→ **Directions**:
Make an exact copy of the records, with the pictures left out.

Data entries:
——————

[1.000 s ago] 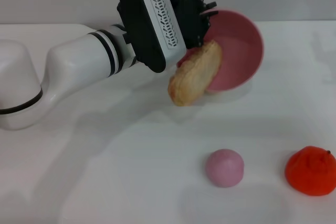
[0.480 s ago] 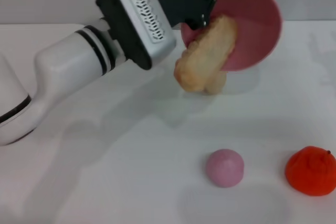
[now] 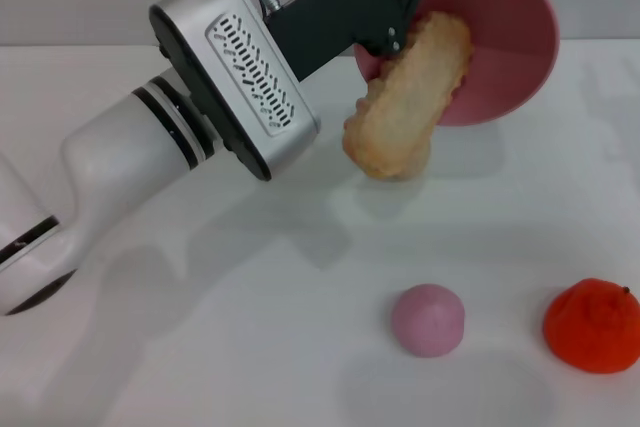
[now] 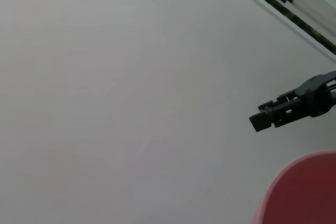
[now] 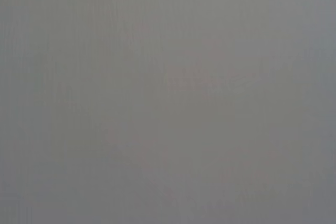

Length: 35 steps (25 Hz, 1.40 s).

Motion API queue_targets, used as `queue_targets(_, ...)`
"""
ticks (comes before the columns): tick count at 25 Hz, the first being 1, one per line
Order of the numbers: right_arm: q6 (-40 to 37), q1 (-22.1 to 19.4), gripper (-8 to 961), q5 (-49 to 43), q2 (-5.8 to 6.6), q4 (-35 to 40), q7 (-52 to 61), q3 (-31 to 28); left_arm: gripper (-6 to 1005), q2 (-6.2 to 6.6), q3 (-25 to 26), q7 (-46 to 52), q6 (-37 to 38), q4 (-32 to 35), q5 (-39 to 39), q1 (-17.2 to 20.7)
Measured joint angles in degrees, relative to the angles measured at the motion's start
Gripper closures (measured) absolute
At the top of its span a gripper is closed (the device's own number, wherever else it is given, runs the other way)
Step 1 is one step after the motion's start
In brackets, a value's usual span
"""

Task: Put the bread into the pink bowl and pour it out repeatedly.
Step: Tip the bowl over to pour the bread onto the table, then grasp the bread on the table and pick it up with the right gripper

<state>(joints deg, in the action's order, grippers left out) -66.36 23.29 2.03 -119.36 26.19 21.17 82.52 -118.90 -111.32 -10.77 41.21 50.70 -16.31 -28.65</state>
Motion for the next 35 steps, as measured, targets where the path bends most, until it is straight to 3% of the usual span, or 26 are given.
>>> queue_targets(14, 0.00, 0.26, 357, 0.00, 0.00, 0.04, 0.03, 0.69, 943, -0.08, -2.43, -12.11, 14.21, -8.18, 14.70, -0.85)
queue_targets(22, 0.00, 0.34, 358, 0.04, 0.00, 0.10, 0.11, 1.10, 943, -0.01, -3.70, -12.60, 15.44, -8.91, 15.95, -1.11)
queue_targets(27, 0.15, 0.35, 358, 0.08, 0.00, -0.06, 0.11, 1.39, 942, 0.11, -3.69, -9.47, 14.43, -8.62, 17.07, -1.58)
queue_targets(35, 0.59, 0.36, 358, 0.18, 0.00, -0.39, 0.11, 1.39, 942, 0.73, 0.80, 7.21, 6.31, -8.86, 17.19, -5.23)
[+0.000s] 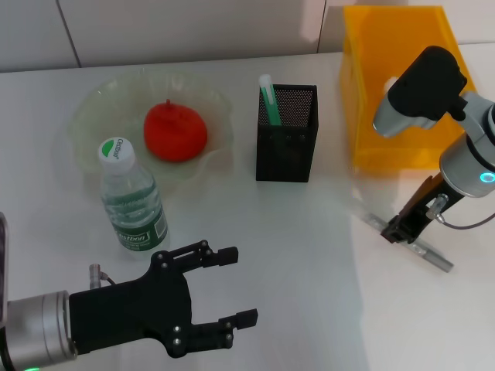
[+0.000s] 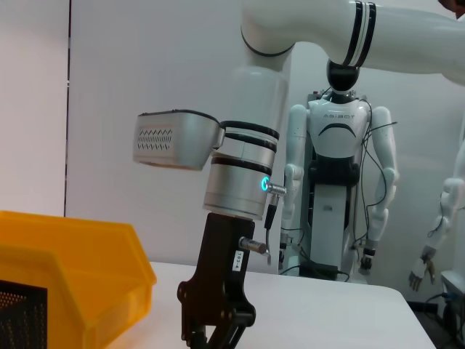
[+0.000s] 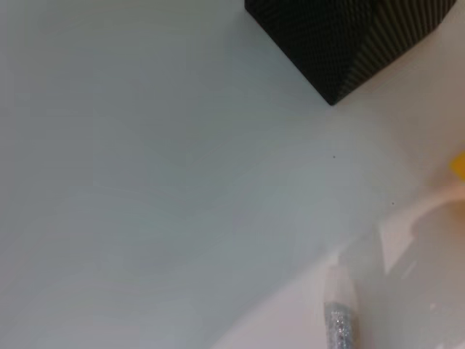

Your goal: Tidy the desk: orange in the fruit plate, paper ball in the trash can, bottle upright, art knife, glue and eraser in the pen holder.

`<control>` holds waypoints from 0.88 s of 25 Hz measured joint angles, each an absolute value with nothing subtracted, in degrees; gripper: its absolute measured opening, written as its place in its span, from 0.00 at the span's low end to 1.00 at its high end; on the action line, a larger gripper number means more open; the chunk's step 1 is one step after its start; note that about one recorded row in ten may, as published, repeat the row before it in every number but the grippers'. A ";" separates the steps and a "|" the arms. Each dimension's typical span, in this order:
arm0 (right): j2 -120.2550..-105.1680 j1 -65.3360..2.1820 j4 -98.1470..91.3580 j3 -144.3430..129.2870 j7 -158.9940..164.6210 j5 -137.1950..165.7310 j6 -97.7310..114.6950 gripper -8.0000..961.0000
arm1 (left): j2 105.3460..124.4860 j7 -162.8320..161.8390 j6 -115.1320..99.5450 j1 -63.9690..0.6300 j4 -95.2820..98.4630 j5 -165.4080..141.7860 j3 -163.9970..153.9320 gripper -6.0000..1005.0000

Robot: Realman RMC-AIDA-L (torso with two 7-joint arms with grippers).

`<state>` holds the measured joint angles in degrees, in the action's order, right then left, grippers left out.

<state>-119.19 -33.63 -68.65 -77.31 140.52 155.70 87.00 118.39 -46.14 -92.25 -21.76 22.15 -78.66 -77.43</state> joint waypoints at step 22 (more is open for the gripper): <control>-119.26 -18.66 -66.71 -54.72 85.62 82.93 81.30 0.15 | 118.48 -46.58 -92.76 -21.76 22.15 -78.66 -77.06 0.78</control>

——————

→ **Your response**:
[1.000 s ago] 
[0.480 s ago] 
[now] 
[now] 
[now] 

Length: 35 steps (25 Hz, 1.40 s).

Motion API queue_targets, used as `queue_targets(_, ...)`
"""
ticks (comes before the columns): tick count at 25 Hz, the first being 1, one per line
Order of the numbers: right_arm: q6 (-40 to 37), q1 (-22.1 to 19.4), gripper (-8 to 961), q5 (-49 to 43), q2 (-5.8 to 6.6), q4 (-35 to 40), q7 (-52 to 61), q3 (-31 to 28); left_arm: gripper (-6 to 1005), q2 (-6.2 to 6.6), q3 (-25 to 26), q7 (-46 to 52), q6 (-37 to 38), q4 (-32 to 35), q5 (-39 to 39), q1 (-17.2 to 20.7)
Measured joint angles in degrees, relative to the angles measured at the motion's start
Gripper closures (measured) absolute
At the top of its span a gripper is closed (the device's own number, wherever else it is given, runs the other way)
Step 1 is one step after the motion's start
In brackets, a value's usual span
"""

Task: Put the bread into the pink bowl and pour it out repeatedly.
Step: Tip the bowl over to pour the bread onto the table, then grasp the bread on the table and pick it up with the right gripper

<state>(joints deg, in the action's order, grippers left out) -66.36 23.29 2.03 -119.36 26.19 21.17 82.52 -118.90 -111.32 -10.77 41.21 50.70 -16.31 -28.65</state>
Motion for the next 35 steps, as measured, targets where the path bends most, until it is straight to 3% of the usual span, or 26 are given.
>>> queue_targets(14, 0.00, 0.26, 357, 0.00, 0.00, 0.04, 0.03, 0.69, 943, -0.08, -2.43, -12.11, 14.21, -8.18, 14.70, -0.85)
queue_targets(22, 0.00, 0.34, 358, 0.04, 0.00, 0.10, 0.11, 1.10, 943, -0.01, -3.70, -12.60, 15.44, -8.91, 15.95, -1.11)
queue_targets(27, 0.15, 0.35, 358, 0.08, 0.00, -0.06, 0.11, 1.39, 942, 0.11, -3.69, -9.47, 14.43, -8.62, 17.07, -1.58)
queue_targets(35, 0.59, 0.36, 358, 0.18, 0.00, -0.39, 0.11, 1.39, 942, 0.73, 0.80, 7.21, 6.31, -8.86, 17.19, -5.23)
[+0.000s] 
[+0.000s] 
[+0.000s] 

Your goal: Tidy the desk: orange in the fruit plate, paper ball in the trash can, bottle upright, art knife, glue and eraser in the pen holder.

`<control>` holds waypoints from 0.88 s of 25 Hz measured joint angles, each an absolute value with nothing subtracted, in degrees; gripper: its absolute measured opening, written as its place in its span, from 0.00 at the span's low end to 1.00 at its high end; on the action line, a larger gripper number means more open; the chunk's step 1 is one step after its start; note that about one recorded row in ten may, as published, repeat the row before it in every number but the grippers'. A ";" separates the steps and a "|" the arms. Each dimension's typical span, in this order:
arm0 (right): j2 -120.2550..-105.1680 j1 -65.3360..2.1820 j4 -98.1470..91.3580 j3 -144.3430..129.2870 j7 -158.9940..164.6210 j5 -137.1950..165.7310 j6 -97.7310..114.6950 gripper -8.0000..961.0000
arm1 (left): j2 105.3460..124.4860 j7 -162.8320..161.8390 j6 -115.1320..99.5450 j1 -63.9690..0.6300 j4 -95.2820..98.4630 j5 -165.4080..141.7860 j3 -163.9970..153.9320 gripper -6.0000..1005.0000

Robot: Realman RMC-AIDA-L (torso with two 7-joint arms with grippers).

`<state>` holds the measured joint angles in degrees, in the action's order, right then left, grippers left out.

<state>-119.19 -33.63 -68.65 -77.31 140.52 155.70 87.00 118.39 -46.14 -92.25 -21.76 22.15 -78.66 -77.43</state> joint waypoints at step 22 (more is open for the gripper): <control>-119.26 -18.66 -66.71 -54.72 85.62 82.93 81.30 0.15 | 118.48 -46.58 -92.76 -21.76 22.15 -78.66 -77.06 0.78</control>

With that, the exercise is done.